* [Task to complete]: All entries are to be returned verbatim.
○ ○ ○
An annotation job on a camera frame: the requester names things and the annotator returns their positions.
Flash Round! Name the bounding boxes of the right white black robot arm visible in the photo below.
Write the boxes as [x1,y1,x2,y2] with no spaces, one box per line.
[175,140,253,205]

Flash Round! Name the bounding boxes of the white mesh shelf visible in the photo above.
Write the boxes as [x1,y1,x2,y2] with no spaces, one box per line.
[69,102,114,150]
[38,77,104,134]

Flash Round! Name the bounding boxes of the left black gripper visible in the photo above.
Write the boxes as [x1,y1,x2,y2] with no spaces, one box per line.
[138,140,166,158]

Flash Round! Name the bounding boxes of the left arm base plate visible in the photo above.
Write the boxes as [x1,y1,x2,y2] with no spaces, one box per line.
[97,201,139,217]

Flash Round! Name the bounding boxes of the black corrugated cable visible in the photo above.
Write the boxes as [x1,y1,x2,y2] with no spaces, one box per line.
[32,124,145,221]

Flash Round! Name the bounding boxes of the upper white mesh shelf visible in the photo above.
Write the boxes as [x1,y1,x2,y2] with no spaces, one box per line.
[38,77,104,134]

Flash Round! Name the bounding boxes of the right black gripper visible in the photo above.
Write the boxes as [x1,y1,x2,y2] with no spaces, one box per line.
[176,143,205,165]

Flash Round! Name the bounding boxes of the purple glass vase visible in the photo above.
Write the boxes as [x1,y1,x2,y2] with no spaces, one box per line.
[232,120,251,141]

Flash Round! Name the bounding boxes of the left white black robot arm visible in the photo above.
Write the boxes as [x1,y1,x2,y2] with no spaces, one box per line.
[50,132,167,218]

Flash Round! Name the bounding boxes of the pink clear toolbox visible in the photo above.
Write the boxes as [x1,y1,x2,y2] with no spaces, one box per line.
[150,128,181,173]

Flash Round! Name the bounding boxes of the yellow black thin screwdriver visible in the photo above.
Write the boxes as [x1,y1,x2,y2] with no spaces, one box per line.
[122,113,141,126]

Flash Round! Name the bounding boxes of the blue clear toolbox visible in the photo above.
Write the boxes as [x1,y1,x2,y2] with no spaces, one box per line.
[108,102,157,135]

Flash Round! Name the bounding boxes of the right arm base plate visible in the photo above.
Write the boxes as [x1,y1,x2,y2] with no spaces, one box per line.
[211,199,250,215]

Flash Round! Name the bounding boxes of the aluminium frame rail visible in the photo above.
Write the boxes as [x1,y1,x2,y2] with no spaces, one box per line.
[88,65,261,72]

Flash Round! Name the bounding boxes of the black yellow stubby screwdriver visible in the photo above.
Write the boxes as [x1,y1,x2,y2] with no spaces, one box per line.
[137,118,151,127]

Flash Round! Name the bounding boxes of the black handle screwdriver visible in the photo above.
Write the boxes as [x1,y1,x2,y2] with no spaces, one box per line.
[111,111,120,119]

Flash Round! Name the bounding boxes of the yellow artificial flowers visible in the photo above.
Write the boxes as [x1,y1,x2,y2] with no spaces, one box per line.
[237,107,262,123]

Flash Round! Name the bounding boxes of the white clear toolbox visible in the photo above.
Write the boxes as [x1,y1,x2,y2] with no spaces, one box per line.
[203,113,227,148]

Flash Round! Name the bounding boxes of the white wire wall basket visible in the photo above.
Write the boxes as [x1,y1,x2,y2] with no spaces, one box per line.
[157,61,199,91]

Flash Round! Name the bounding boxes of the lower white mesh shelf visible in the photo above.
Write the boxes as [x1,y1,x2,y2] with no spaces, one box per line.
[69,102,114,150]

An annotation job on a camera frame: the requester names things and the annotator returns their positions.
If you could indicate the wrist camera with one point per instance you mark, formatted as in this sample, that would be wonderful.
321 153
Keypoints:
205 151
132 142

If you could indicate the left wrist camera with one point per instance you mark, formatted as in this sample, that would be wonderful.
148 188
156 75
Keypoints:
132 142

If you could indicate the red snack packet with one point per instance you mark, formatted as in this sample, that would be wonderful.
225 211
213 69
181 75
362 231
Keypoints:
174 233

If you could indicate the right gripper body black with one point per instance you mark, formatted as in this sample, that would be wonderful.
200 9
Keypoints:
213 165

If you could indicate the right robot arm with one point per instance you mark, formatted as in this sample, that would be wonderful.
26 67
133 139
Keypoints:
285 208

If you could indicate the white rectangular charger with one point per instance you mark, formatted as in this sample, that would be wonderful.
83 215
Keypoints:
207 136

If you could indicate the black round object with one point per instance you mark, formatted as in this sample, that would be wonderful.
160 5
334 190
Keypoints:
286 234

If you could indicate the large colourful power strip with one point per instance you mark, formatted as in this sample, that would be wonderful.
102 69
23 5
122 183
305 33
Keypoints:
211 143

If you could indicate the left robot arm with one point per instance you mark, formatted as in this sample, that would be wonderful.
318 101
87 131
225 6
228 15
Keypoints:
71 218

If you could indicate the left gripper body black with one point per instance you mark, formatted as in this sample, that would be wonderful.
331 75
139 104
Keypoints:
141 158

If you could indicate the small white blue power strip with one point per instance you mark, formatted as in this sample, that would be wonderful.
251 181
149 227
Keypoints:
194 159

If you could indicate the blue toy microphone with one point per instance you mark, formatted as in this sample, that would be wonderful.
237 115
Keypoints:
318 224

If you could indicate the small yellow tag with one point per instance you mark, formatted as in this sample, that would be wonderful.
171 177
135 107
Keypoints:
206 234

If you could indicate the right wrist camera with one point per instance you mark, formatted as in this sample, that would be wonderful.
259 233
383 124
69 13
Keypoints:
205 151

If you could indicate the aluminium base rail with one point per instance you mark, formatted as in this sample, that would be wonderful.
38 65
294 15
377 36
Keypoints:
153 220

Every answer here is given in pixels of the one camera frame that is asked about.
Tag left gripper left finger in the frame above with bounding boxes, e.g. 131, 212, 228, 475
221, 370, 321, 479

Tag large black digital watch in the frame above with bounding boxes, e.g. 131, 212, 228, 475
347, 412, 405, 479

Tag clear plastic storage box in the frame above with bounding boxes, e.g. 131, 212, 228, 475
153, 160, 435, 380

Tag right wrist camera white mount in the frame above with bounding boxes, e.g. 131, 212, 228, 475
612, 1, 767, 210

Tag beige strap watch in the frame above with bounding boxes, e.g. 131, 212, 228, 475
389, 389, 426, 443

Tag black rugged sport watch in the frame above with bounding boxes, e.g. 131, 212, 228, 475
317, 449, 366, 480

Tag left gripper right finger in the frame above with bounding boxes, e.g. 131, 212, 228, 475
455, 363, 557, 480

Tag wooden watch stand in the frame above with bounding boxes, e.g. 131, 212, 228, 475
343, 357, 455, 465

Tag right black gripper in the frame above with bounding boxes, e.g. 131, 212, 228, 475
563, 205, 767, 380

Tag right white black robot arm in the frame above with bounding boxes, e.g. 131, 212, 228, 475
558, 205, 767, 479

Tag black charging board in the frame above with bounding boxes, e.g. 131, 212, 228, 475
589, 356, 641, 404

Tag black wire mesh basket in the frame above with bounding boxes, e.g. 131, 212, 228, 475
○ ○ ○
* [Result below]:
An annotation job on a camera frame: the requester names things and the annotator returns their positions.
Flash Round! Name the bounding boxes of the right white black robot arm visible in the photo below.
Write the boxes as [x1,y1,x2,y2] with no spaces, one box per line.
[175,140,253,205]

Flash Round! Name the bounding boxes of the white mesh shelf visible in the photo above.
Write the boxes as [x1,y1,x2,y2] with no spaces, one box per line.
[69,102,114,150]
[38,77,104,134]

Flash Round! Name the bounding boxes of the left black gripper visible in the photo above.
Write the boxes as [x1,y1,x2,y2] with no spaces, one box per line.
[138,140,166,158]

Flash Round! Name the bounding boxes of the left arm base plate visible in the photo above.
Write the boxes as [x1,y1,x2,y2] with no spaces, one box per line.
[97,201,139,217]

Flash Round! Name the bounding boxes of the black corrugated cable visible in the photo above.
Write the boxes as [x1,y1,x2,y2] with no spaces, one box per line.
[32,124,145,221]

Flash Round! Name the bounding boxes of the upper white mesh shelf visible in the photo above.
Write the boxes as [x1,y1,x2,y2] with no spaces, one box per line.
[38,77,104,134]

Flash Round! Name the bounding boxes of the right black gripper visible in the photo above.
Write the boxes as [x1,y1,x2,y2] with no spaces, one box per line.
[176,143,205,165]

Flash Round! Name the bounding boxes of the purple glass vase visible in the photo above.
Write the boxes as [x1,y1,x2,y2] with no spaces, one box per line.
[232,120,251,141]

Flash Round! Name the bounding boxes of the left white black robot arm visible in the photo above.
Write the boxes as [x1,y1,x2,y2] with no spaces, one box per line.
[50,132,167,218]

Flash Round! Name the bounding boxes of the pink clear toolbox visible in the photo above.
Write the boxes as [x1,y1,x2,y2] with no spaces, one box per line.
[150,128,181,173]

Flash Round! Name the bounding boxes of the yellow black thin screwdriver visible in the photo above.
Write the boxes as [x1,y1,x2,y2] with no spaces, one box per line.
[122,113,141,126]

Flash Round! Name the bounding boxes of the blue clear toolbox visible in the photo above.
Write the boxes as [x1,y1,x2,y2] with no spaces, one box per line.
[108,102,157,135]

Flash Round! Name the bounding boxes of the right arm base plate visible in the photo above.
Write the boxes as [x1,y1,x2,y2] with no spaces, one box per line.
[211,199,250,215]

Flash Round! Name the bounding boxes of the aluminium frame rail visible in the photo above.
Write the boxes as [x1,y1,x2,y2] with no spaces, one box per line.
[88,65,261,72]

Flash Round! Name the bounding boxes of the black yellow stubby screwdriver visible in the photo above.
Write the boxes as [x1,y1,x2,y2] with no spaces, one box per line.
[137,118,151,127]

Flash Round! Name the bounding boxes of the black handle screwdriver visible in the photo above.
Write the boxes as [x1,y1,x2,y2] with no spaces, one box per line.
[111,111,120,119]

Flash Round! Name the bounding boxes of the yellow artificial flowers visible in the photo above.
Write the boxes as [x1,y1,x2,y2] with no spaces, one box per line.
[237,107,262,123]

Flash Round! Name the bounding boxes of the white clear toolbox visible in the photo above.
Write the boxes as [x1,y1,x2,y2] with no spaces, one box per line.
[203,113,227,148]

Flash Round! Name the bounding boxes of the white wire wall basket visible in the photo above.
Write the boxes as [x1,y1,x2,y2] with no spaces, one box per line.
[157,61,199,91]

Flash Round! Name the bounding boxes of the lower white mesh shelf visible in the photo above.
Write the boxes as [x1,y1,x2,y2] with no spaces, one box per line.
[69,102,114,150]

An annotation job on a camera frame: the requester names things and the annotator returns their positions.
If you could indicate the wrist camera with one point per instance you mark, formatted as in this sample, that would be wonderful.
321 153
Keypoints:
205 151
132 142

If you could indicate the left wrist camera with one point per instance you mark, formatted as in this sample, that would be wonderful.
148 188
156 75
Keypoints:
132 142

If you could indicate the red snack packet with one point per instance you mark, formatted as in this sample, that would be wonderful.
225 211
213 69
181 75
362 231
Keypoints:
174 233

If you could indicate the right gripper body black with one point per instance you mark, formatted as in this sample, that would be wonderful.
200 9
Keypoints:
213 165

If you could indicate the right robot arm with one point per instance you mark, formatted as in this sample, that would be wonderful.
26 67
133 139
Keypoints:
285 208

If you could indicate the white rectangular charger with one point per instance you mark, formatted as in this sample, that would be wonderful.
83 215
Keypoints:
207 136

If you could indicate the black round object with one point per instance you mark, formatted as in this sample, that would be wonderful.
160 5
334 190
Keypoints:
286 234

If you could indicate the large colourful power strip with one point per instance you mark, formatted as in this sample, that would be wonderful.
102 69
23 5
122 183
305 33
Keypoints:
211 143

If you could indicate the left robot arm with one point per instance you mark, formatted as in this sample, that would be wonderful.
318 101
87 131
225 6
228 15
Keypoints:
71 218

If you could indicate the left gripper body black with one point per instance you mark, formatted as in this sample, that would be wonderful.
331 75
139 104
Keypoints:
141 158

If you could indicate the small white blue power strip with one point per instance you mark, formatted as in this sample, that would be wonderful.
251 181
149 227
Keypoints:
194 159

If you could indicate the blue toy microphone with one point per instance you mark, formatted as in this sample, that would be wonderful.
237 115
Keypoints:
318 224

If you could indicate the small yellow tag with one point per instance you mark, formatted as in this sample, that would be wonderful.
171 177
135 107
Keypoints:
206 234

If you could indicate the right wrist camera with one point per instance you mark, formatted as in this sample, that would be wonderful.
259 233
383 124
69 13
Keypoints:
205 151

If you could indicate the aluminium base rail with one point per instance you mark, formatted as in this sample, that would be wonderful.
38 65
294 15
377 36
Keypoints:
153 220

Every answer here is given in pixels of the one camera frame that is asked about.
Tag left gripper left finger in the frame above with bounding boxes, e.g. 131, 212, 228, 475
221, 370, 321, 479

Tag large black digital watch in the frame above with bounding boxes, e.g. 131, 212, 228, 475
347, 412, 405, 479

Tag clear plastic storage box in the frame above with bounding boxes, e.g. 131, 212, 228, 475
153, 160, 435, 380

Tag right wrist camera white mount in the frame above with bounding boxes, e.g. 131, 212, 228, 475
612, 1, 767, 210

Tag beige strap watch in the frame above with bounding boxes, e.g. 131, 212, 228, 475
389, 389, 426, 443

Tag black rugged sport watch in the frame above with bounding boxes, e.g. 131, 212, 228, 475
317, 449, 366, 480

Tag left gripper right finger in the frame above with bounding boxes, e.g. 131, 212, 228, 475
455, 363, 557, 480

Tag wooden watch stand in the frame above with bounding boxes, e.g. 131, 212, 228, 475
343, 357, 455, 465

Tag right black gripper in the frame above with bounding boxes, e.g. 131, 212, 228, 475
563, 205, 767, 380

Tag right white black robot arm in the frame above with bounding boxes, e.g. 131, 212, 228, 475
558, 205, 767, 479

Tag black charging board in the frame above with bounding boxes, e.g. 131, 212, 228, 475
589, 356, 641, 404

Tag black wire mesh basket in the frame above with bounding boxes, e.g. 131, 212, 228, 475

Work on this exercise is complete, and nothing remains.